*** Begin section ***
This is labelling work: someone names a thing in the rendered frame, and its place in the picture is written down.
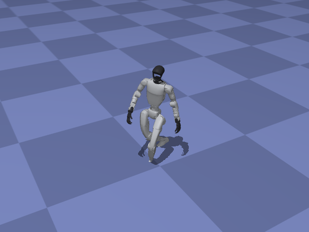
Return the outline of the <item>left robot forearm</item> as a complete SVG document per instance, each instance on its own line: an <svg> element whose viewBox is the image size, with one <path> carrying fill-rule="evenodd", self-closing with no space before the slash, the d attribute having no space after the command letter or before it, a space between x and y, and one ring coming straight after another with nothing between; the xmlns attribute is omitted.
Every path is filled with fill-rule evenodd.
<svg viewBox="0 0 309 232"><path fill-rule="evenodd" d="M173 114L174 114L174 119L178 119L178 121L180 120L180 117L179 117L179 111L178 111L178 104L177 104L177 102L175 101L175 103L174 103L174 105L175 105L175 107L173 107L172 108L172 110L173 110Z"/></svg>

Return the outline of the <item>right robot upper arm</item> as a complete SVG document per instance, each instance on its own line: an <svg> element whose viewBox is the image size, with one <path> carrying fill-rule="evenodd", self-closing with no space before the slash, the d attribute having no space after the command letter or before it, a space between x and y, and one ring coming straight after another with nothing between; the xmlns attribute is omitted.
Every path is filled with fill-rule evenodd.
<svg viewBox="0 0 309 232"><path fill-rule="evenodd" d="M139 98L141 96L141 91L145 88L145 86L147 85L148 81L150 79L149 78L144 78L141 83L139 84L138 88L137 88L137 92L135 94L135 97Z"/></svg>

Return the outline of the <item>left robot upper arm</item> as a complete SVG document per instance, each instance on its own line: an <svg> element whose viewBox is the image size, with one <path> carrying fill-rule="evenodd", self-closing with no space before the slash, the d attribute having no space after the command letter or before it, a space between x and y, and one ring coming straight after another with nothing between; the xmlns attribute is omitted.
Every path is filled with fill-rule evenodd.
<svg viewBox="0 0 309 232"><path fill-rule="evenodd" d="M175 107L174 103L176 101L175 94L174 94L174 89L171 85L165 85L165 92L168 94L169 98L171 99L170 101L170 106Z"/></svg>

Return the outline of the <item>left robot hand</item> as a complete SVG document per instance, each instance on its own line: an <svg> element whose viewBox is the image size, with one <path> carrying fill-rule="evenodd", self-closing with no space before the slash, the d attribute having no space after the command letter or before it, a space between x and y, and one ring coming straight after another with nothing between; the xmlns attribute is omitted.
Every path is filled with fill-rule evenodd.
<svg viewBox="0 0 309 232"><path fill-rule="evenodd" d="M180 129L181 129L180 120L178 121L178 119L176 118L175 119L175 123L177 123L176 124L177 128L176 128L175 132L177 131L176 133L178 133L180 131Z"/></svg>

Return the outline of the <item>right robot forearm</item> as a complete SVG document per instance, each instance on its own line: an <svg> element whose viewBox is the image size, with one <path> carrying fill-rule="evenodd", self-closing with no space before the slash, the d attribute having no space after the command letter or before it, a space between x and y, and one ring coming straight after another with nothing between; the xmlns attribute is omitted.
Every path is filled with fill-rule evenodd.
*** End section ***
Exercise objective: For every entry above, please output the text exactly and leave any picture behind.

Response for this exercise:
This is labelling work: someone names a thing in the rendered frame, and its place in the picture is written down.
Return the outline of the <item>left robot forearm</item> as a complete SVG document per instance, each instance on its own line: an <svg> element whose viewBox is the image size, with one <path> carrying fill-rule="evenodd", self-closing with no space before the slash, the d attribute having no space after the command letter or before it, a space between x and y, and one ring coming straight after another with nothing between; the xmlns attribute is omitted.
Every path is filled with fill-rule evenodd.
<svg viewBox="0 0 309 232"><path fill-rule="evenodd" d="M173 114L174 114L174 119L178 119L178 121L180 120L180 117L179 117L179 111L178 111L178 104L177 104L177 102L175 101L175 103L174 103L174 105L175 105L175 107L173 107L172 108L172 110L173 110Z"/></svg>

Return the outline of the <item>right robot upper arm</item> as a complete SVG document per instance, each instance on its own line: an <svg> element whose viewBox is the image size, with one <path> carrying fill-rule="evenodd", self-closing with no space before the slash, the d attribute having no space after the command letter or before it, a space between x and y, and one ring coming straight after another with nothing between; the xmlns attribute is omitted.
Every path is filled with fill-rule evenodd.
<svg viewBox="0 0 309 232"><path fill-rule="evenodd" d="M139 98L141 96L141 91L145 88L145 86L147 85L148 81L150 79L149 78L144 78L141 83L139 84L138 88L137 88L137 92L135 94L135 97Z"/></svg>

Return the outline of the <item>left robot upper arm</item> as a complete SVG document per instance, each instance on its own line: an <svg> element whose viewBox is the image size, with one <path> carrying fill-rule="evenodd", self-closing with no space before the slash, the d attribute having no space after the command letter or before it, a space between x and y, and one ring coming straight after another with nothing between; the xmlns attribute is omitted.
Every path is filled with fill-rule evenodd.
<svg viewBox="0 0 309 232"><path fill-rule="evenodd" d="M175 107L174 103L176 101L175 94L174 94L174 89L171 85L165 85L165 92L168 94L169 98L171 99L170 101L170 106Z"/></svg>

Return the outline of the <item>left robot hand</item> as a complete SVG document per instance, each instance on its own line: an <svg> element whose viewBox is the image size, with one <path> carrying fill-rule="evenodd", self-closing with no space before the slash, the d attribute having no space after the command letter or before it, a space between x and y, and one ring coming straight after another with nothing between; the xmlns attribute is omitted.
Every path is filled with fill-rule evenodd.
<svg viewBox="0 0 309 232"><path fill-rule="evenodd" d="M180 129L181 129L180 120L178 121L178 119L176 118L175 119L175 123L177 123L176 124L177 128L176 128L175 132L177 131L176 133L178 133L180 131Z"/></svg>

Return the outline of the <item>right robot forearm</item> as a complete SVG document per instance, each instance on its own line: an <svg> element whose viewBox is the image size, with one <path> carrying fill-rule="evenodd", self-closing with no space before the slash, the d attribute having no space after the command letter or before it, a space between x and y, and one ring coming straight after another with nothing between; the xmlns attribute is omitted.
Every path is filled with fill-rule evenodd.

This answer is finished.